Regional Australia has long been the engine room of our national economy, and that will always be the case, based on our great agriculture and resource industries. The member for Kennedy's own home town and my wife's home town of Charters Towers, for example, is a significant North Queensland centre that is now a significant agricultural centre and a significant educational centre, but it started out as a resources town, a gold mining town. The coalition, the members on this side of the House, recognise those fundamental economic, historical facts in terms of the development of regional Australia.
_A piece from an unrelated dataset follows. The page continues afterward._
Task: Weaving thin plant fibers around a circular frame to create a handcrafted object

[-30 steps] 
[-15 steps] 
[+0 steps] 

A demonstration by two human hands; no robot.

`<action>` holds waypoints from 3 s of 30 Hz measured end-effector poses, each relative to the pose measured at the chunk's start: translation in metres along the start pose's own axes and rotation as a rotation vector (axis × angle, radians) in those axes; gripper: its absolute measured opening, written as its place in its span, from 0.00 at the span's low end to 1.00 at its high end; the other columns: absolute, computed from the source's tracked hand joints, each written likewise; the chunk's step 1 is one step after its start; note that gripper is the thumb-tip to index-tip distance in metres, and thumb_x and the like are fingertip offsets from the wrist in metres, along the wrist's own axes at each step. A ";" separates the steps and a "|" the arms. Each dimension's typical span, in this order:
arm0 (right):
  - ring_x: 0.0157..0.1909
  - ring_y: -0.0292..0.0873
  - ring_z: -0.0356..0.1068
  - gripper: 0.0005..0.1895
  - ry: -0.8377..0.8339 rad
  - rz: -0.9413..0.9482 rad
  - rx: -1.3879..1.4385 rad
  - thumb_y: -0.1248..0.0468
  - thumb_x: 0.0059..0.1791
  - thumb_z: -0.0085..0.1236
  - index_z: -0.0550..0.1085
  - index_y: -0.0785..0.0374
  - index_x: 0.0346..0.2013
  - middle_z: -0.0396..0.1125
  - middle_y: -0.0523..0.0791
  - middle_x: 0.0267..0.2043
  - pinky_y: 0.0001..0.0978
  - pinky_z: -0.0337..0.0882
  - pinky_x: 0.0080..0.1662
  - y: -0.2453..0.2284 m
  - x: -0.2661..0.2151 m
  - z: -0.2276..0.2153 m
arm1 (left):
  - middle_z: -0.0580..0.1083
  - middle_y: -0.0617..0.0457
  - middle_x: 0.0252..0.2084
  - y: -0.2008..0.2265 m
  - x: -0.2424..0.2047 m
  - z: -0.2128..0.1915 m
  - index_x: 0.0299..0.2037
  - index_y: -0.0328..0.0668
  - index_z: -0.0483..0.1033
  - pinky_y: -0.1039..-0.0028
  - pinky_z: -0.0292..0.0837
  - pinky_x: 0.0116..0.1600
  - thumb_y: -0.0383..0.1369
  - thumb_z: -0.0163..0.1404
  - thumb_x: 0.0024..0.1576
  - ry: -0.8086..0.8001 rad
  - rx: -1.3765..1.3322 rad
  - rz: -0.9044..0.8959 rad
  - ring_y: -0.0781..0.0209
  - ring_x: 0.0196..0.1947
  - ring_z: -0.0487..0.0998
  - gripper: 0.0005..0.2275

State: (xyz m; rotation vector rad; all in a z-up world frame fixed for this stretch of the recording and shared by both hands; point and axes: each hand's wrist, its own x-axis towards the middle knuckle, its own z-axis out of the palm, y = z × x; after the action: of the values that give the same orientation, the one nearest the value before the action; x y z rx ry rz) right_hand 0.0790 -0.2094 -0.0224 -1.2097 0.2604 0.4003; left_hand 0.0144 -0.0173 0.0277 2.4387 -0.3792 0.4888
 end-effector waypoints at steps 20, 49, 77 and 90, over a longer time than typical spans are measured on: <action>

We've got a strong plan to deliver on this vision for regional communities; hence our support for this project. We believe in miners and we believe in North Queensland. I think that the questions that the member for Kennedy raises today is a very important one. We won't parrot lines about possibly jobs in regional Queensland and then withdraw those lines when we're back in inner-city Melbourne. We are delivering real jobs, as we've shown through the Regional Jobs and Investment Package. The opposition leader should back off. The opposition leader should support Queenslanders in regional Queensland who simply want to develop these opportunities, to have these jobs, to get on with their lives and to support their families into the future.
3:35 pm
Jason Clare (Blaxland, Australian Labor Party, Shadow Minister for Resources and Northern Australia) Share this | Link to this | Hansard source
There are 30,000 people currently looking for work, currently looking for a job, in North Queensland—all the way from Rocky to the tip of Cape York—and that doesn't get enough attention in this place. So I'm glad that the member for Kennedy has brought this motion forward. It gives us an opportunity to shine a light on that situation, on the chronic high level of unemployment in Central and North Queensland.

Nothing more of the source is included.